A DAY IN THE LIFE — Public health nurse
As a child growing up in Marshalltown, Patricia Thompson didn’t imagine she would devote over 30 years of her career to working as a nurse. Now, she can’t imagine her life any other way.
For the last 12 years, she has been employed as a public health nurse. In July 2019, she transitioned from being a UnityPoint Health-Marshalltown employee to being under the umbrella of Marshall County. Her job duties, however, remain the same. She serves as the Marshall County Public Health Director and is a registered nurse.
Prevention, outreach, education and hands-on nursing skills are all components of her work. Thompson keeps an office at 11 N. First Avenue, in the basement of the Great Western Bank building. She spends time out in the community speaking in schools, participating in health fairs, holding blood pressure clinics, giving immunizations and she sits in on Board of Health meetings. Rather than focusing on one individual or patient, public health nurses look at community-wide health and safety issues — such as the ripple effects caused by the spread of diseases.
“I never planned to be a nurse ever in my life. I was always going to be a school teacher. When I graduated from high school, I did a secretarial program at Marshalltown Community College, got married and cared about my hair. I was 18,” she said with a laugh. “I worked for the Iowa Veteran’s Home as a switchboard operator and in the medical records department, then had my son.
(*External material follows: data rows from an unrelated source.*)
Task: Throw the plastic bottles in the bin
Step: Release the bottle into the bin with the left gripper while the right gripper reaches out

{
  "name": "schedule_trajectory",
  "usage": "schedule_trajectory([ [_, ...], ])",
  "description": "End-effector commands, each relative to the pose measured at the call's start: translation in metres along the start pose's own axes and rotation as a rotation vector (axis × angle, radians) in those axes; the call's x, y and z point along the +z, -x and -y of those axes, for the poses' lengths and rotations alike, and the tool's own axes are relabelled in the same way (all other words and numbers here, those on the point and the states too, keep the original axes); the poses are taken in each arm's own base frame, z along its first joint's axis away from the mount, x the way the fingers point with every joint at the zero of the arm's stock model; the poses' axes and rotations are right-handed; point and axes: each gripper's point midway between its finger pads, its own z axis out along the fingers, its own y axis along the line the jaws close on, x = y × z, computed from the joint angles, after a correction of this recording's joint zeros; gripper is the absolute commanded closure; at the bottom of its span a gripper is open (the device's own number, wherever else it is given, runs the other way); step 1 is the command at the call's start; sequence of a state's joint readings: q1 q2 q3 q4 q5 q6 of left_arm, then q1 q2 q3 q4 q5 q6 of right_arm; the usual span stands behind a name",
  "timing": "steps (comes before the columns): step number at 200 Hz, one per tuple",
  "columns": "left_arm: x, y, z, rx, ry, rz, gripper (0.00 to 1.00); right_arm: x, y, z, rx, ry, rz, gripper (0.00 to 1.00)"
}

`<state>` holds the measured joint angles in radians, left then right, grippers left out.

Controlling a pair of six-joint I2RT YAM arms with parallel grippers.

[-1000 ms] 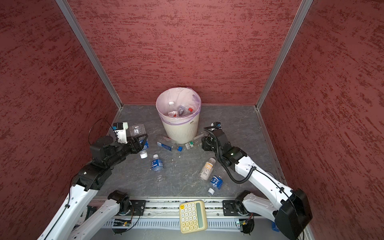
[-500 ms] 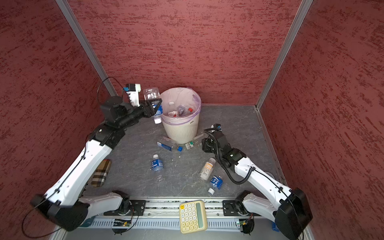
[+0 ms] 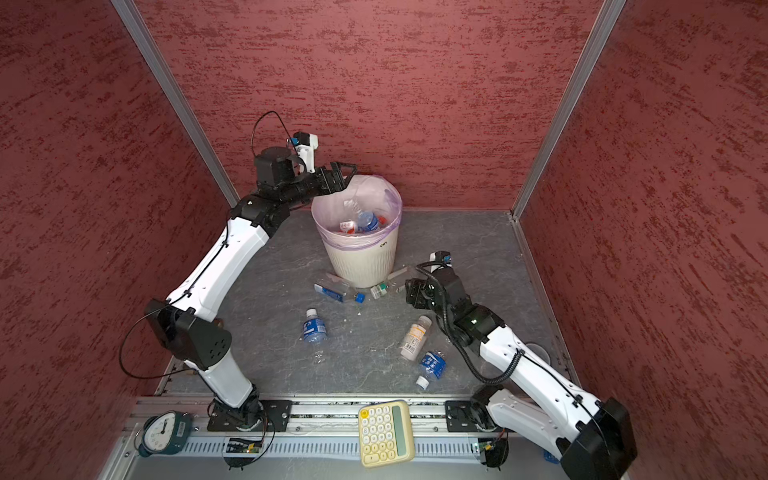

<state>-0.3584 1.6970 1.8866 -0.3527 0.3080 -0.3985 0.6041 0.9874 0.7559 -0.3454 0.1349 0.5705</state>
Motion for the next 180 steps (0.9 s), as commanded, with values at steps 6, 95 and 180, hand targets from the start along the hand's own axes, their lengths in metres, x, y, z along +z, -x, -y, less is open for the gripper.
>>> schedule_trajectory([
  [6,-0.036,0.018,0.025,0.063,-0.026,0.067,0.01,0.003,-0.010,0.009,0.024,-0.029,-0.031,0.23],
  [95,-0.094,-0.040,0.003,0.093,0.078,0.012,0.01,0.001,-0.030,0.046,0.082,-0.267,-0.135,0.19],
  [180,-0.139,-0.160,-0.040,0.053,0.207,-0.167,0.01,-0.020,-0.070,0.069,0.192,-0.378,-0.226,0.19],
])
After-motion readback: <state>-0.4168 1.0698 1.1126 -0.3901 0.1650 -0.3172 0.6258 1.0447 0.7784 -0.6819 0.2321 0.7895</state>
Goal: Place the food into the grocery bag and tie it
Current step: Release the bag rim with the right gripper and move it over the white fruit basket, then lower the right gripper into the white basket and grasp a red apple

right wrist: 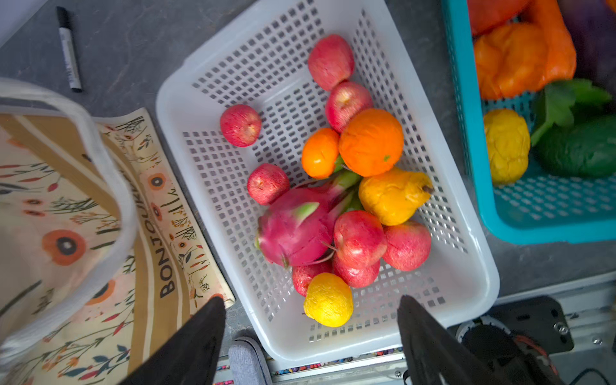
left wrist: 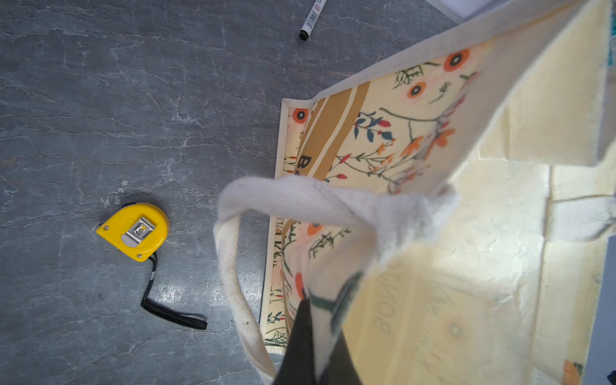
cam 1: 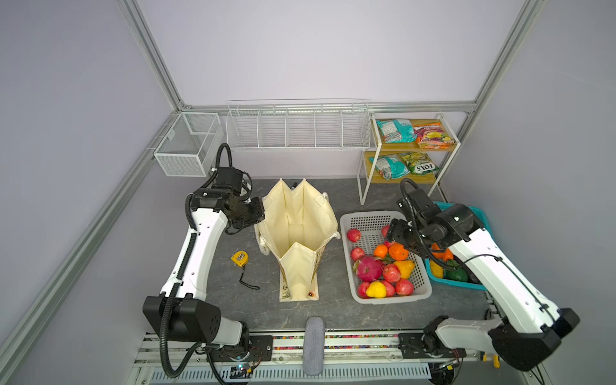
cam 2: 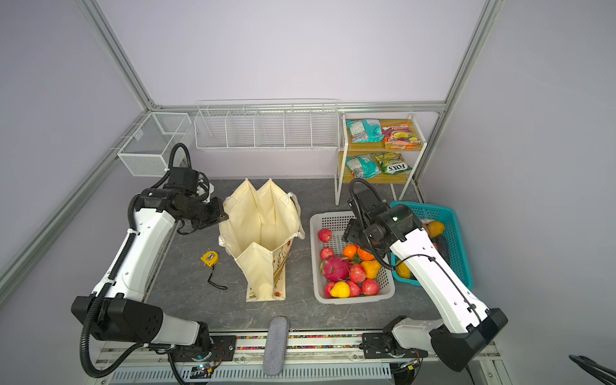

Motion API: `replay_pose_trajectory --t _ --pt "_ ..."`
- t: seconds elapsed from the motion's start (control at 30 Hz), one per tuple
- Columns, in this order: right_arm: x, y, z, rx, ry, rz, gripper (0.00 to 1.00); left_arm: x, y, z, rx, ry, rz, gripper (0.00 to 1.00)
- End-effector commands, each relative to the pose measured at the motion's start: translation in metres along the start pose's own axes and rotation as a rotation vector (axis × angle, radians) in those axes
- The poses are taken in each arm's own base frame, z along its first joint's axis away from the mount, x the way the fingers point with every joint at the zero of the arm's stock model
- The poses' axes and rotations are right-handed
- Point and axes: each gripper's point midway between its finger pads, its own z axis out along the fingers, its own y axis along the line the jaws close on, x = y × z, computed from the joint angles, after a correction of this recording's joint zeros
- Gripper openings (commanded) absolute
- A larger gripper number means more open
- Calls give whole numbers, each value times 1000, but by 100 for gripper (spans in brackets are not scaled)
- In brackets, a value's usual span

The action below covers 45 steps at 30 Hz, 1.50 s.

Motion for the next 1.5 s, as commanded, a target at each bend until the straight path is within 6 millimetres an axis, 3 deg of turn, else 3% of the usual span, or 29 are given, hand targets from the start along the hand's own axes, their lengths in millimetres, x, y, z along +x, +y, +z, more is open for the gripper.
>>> replay_pose_trajectory --t 0.0,0.17,0.33,0.7,0.9,1.47 --pt "20 -26 12 58 41 193 83 15 -8 -7 43 19 14 0" --pt "40 -54 25 126 68 288 83 24 -3 -12 29 9 37 0" --pt "53 -64 35 163 110 375 83 31 -4 -13 24 15 60 0" --pt "69 -59 79 155 173 485 83 47 1 -10 14 43 88 0" --pt "64 -49 92 122 169 496 82 45 -2 -14 24 27 90 0" --pt "67 -52 120 155 197 508 83 44 -7 -15 36 20 87 0"
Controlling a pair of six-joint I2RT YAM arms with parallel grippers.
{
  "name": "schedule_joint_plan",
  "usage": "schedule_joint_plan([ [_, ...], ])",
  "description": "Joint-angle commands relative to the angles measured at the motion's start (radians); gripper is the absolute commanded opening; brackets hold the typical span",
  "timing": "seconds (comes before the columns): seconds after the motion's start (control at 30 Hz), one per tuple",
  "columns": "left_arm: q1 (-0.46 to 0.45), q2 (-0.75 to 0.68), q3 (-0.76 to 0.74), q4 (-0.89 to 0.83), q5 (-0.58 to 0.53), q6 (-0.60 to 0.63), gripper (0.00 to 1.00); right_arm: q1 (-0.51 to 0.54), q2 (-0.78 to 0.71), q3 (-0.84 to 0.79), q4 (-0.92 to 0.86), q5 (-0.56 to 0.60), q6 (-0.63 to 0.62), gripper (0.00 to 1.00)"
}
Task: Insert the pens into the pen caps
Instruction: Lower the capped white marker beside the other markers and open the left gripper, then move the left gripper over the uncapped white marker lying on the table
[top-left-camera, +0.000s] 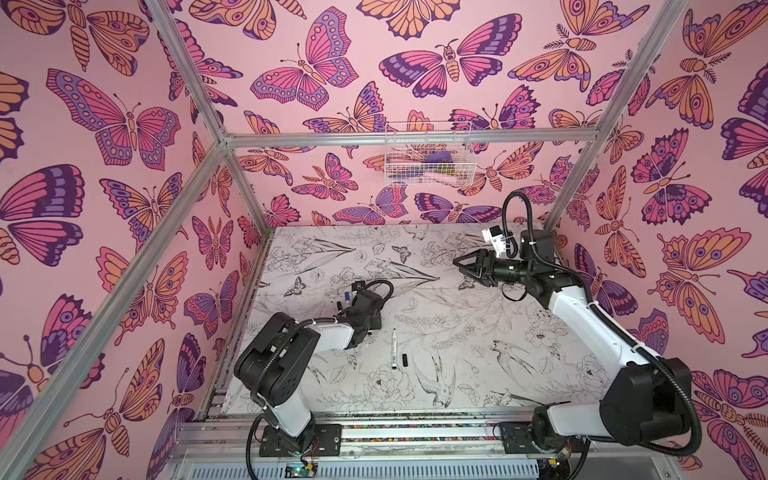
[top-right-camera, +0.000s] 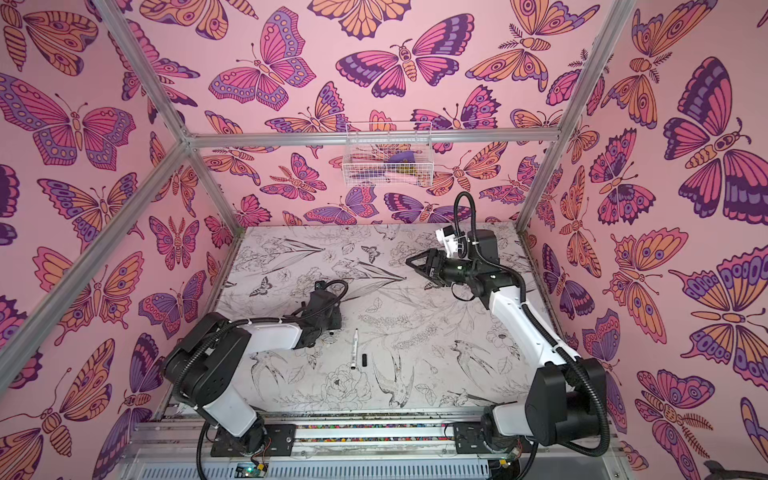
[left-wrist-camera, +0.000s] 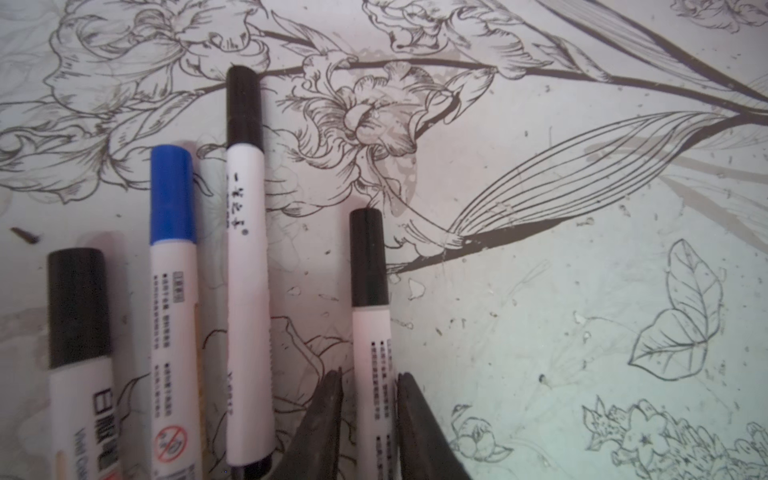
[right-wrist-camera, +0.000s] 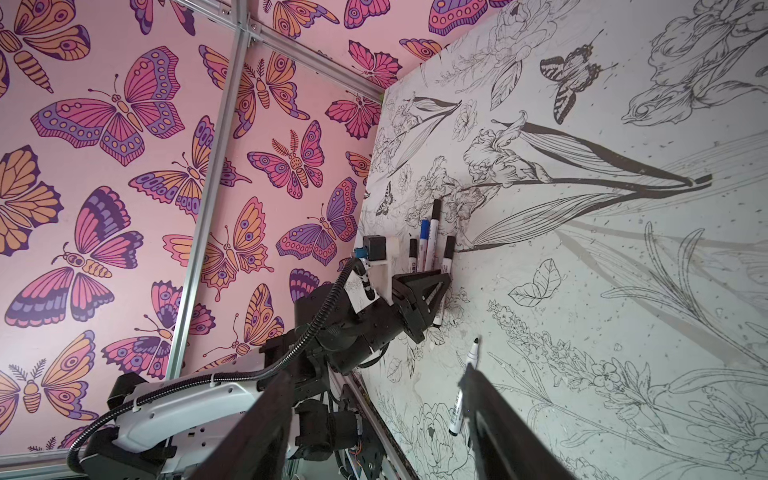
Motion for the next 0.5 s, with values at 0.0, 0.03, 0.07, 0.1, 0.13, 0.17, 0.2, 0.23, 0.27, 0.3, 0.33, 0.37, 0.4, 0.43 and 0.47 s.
schedule_joint_plan([
  [0.0,0.009,-0.025,-0.009,-0.094,-0.037,-0.029,0.30,0.005,-0.013,0.004,-0.009,0.004,-0.025,0.66],
  [0.03,0.009,-0.034,-0.009,-0.100,-0.037,-0.032,0.31,0.006,-0.011,0.006,-0.009,0.002,-0.027,0.66],
  [0.07,0.009,-0.043,-0.010,-0.109,-0.036,-0.034,0.32,0.005,-0.010,0.007,-0.013,0.004,-0.032,0.66],
  [0.1,0.008,-0.052,-0.008,-0.116,-0.035,-0.036,0.33,0.005,-0.008,0.008,-0.015,0.004,-0.037,0.66],
  [0.13,0.009,-0.062,-0.006,-0.118,-0.033,-0.034,0.34,0.006,-0.006,0.010,-0.014,0.003,-0.037,0.66],
  [0.17,0.009,-0.077,-0.004,-0.124,-0.032,-0.032,0.35,0.006,-0.003,0.011,-0.014,0.003,-0.037,0.66],
  [0.2,0.007,-0.093,-0.001,-0.132,-0.032,-0.032,0.35,0.005,0.002,0.013,-0.015,0.002,-0.039,0.66],
  [0.23,0.007,-0.109,0.001,-0.137,-0.033,-0.028,0.36,0.006,0.007,0.017,-0.018,-0.001,-0.039,0.66],
  [0.27,0.007,-0.127,0.006,-0.148,-0.037,-0.027,0.37,0.005,0.009,0.020,-0.019,-0.001,-0.039,0.66],
  [0.3,0.006,-0.149,0.010,-0.158,-0.041,-0.025,0.38,0.006,0.010,0.020,-0.015,-0.004,-0.038,0.66],
  [0.33,0.004,-0.171,0.014,-0.168,-0.046,-0.020,0.38,0.005,0.010,0.020,-0.008,-0.006,-0.034,0.67],
  [0.37,0.001,-0.196,0.018,-0.180,-0.054,-0.013,0.40,0.005,0.012,0.019,-0.001,-0.006,-0.028,0.67],
  [0.4,-0.003,-0.222,0.024,-0.194,-0.066,-0.006,0.41,0.005,0.014,0.020,0.003,-0.006,-0.023,0.67],
  [0.43,-0.007,-0.244,0.027,-0.206,-0.075,0.003,0.42,0.005,0.018,0.021,0.010,-0.006,-0.016,0.67],
  [0.47,-0.014,-0.271,0.031,-0.224,-0.086,0.012,0.43,0.005,0.021,0.021,0.020,-0.009,-0.008,0.67],
])
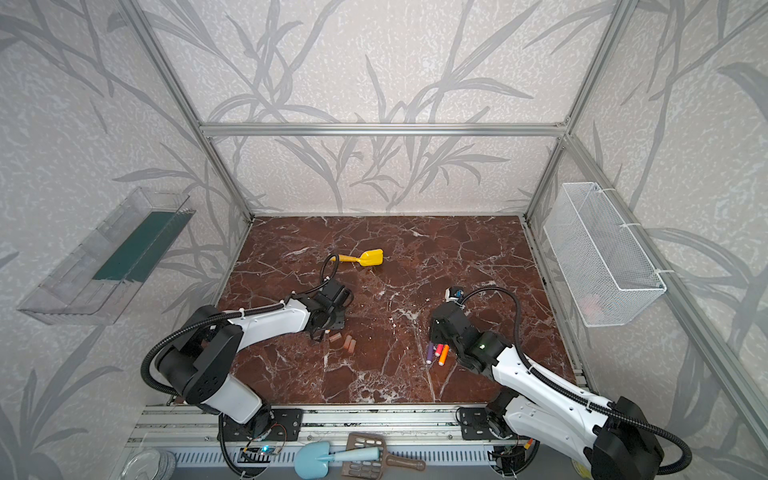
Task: Insert the pens into the pen caps
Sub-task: 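Lift the orange marker upright with the left gripper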
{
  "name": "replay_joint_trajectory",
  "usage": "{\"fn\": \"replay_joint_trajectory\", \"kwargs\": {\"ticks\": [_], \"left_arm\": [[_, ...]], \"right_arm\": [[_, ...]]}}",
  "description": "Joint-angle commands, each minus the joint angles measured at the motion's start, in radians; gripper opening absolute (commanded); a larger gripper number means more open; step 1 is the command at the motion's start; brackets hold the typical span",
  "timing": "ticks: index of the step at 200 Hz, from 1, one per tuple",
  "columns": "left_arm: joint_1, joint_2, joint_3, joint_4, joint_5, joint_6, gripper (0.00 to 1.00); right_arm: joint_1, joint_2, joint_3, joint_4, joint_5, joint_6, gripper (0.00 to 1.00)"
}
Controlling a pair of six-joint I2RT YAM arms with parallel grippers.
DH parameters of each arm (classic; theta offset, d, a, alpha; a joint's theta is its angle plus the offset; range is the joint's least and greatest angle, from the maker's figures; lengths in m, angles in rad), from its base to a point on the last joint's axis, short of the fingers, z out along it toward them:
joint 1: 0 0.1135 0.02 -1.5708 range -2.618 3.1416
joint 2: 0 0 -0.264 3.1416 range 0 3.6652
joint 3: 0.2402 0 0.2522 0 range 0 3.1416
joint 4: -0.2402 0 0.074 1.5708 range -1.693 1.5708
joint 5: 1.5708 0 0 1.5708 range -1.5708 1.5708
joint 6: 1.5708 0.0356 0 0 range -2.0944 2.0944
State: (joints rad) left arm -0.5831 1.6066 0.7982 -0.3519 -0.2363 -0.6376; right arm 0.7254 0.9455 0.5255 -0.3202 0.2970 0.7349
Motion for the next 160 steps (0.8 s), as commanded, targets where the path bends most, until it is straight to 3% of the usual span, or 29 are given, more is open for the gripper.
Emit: {"fn": "replay_joint_trajectory", "kwargs": {"ticks": [1, 35, 60, 97, 115, 160], "left_arm": [[0.003, 0.032, 0.002, -0.046, 0.009, -0.002, 0.22], [0.003, 0.023, -0.003, -0.036, 0.021, 0.001, 0.06], [0.004, -0.041, -0.024, -0.009, 0.070, 0.000, 0.00], [0.004, -0.204, 0.027, -0.106, 0.197, -0.008, 0.00], [0.003, -0.293, 0.105, -0.195, 0.210, -0.006, 0.00], [0.003, -0.409, 0.178, -0.078, 0.297, 0.026, 0.00]], "right_arm": [[-0.004, -0.016, -0.013, -0.003, 0.001, -0.006, 0.53], [-0.004, -0.017, -0.029, 0.023, -0.003, 0.001, 0.53], [-0.004, -0.027, -0.043, 0.051, -0.026, 0.003, 0.54], [-0.004, -0.091, -0.091, 0.127, -0.047, 0.019, 0.57], [-0.004, -0.119, -0.113, 0.176, -0.054, 0.033, 0.58], [-0.004, -0.146, -0.114, 0.229, -0.091, 0.064, 0.58]]}}
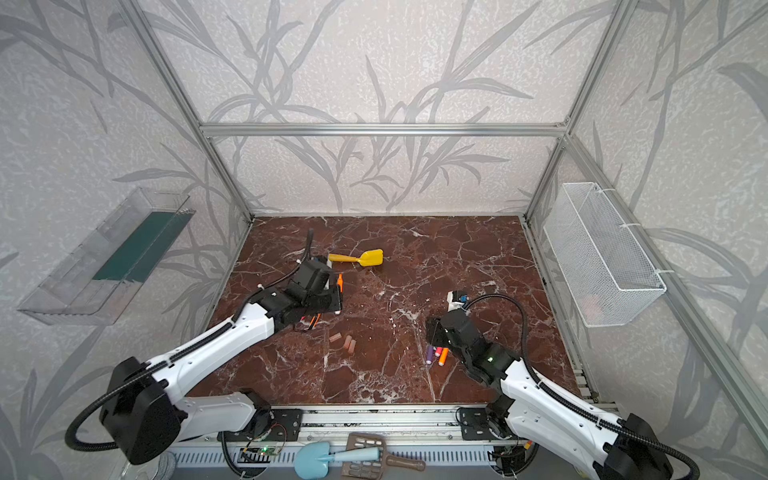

I got a job at the high school as a bookkeeper.”
But in her early 20s, she decided to become a “non-traditional student” by enrolling at the hospital’s school of nursing.
“It was a three-year diploma program that closed in 1986,” she said. “I liked the medical terminology I was typing up at the vets home and liked the body and the science of that, and passed that first class.”
Upon graduation, she took a night job at IVH before being recruited by the hospital.
“My grandma’s second husband had a heart attack and he was in heart failure. I went with her to be with him one night at the hospital and one of the supervisors there recruited me — over his bed. And I decided to apply,” Thompson said.
She spent 20 years working in the hospital’s intensive care unit, then served as a nurse educator and clinical coordinator. Obtaining higher education was a dream two decades in the making.
“I took 21 years to complete my degree. The hospital had tuition reimbursement which really helped,” she said.
Thompson earned a Bachelor of Science degree in nursing from the University of Iowa, which she said opened up some doors for career advancement.
When the opportunity to become a public health nurse came about, Thompson decided to apply.
“It’s a 24-hours-a-day, seven-days-a-week job,” she said.
Thompson said the greatest threat to public health today is people choosing not to vaccinate their children. She is also a strong proponent of getting a yearly flu shot.
She said she tries to encourage people to get immunized by pointing out the hardships of missed days from work or school, and the risk of spreading illnesses to those with weakened immune systems or who are too young to receive some shots.
Thompson has worked with people quarantined with tuberculosis, safely going into their homes to ensure medication is being taken. She also gets called up to investigate reports of illnesses such as Hepatitis B, salmonella, enteric or E. coli.
Strong community partnerships are key in making sure people get connected with the healthcare resources they need.
“Nursing is a science and an art. It should be hard work. It’s a very important job. I’m amazed I get to take care of people. I can’t imagine not being a nurse. It’s who I am,” she said.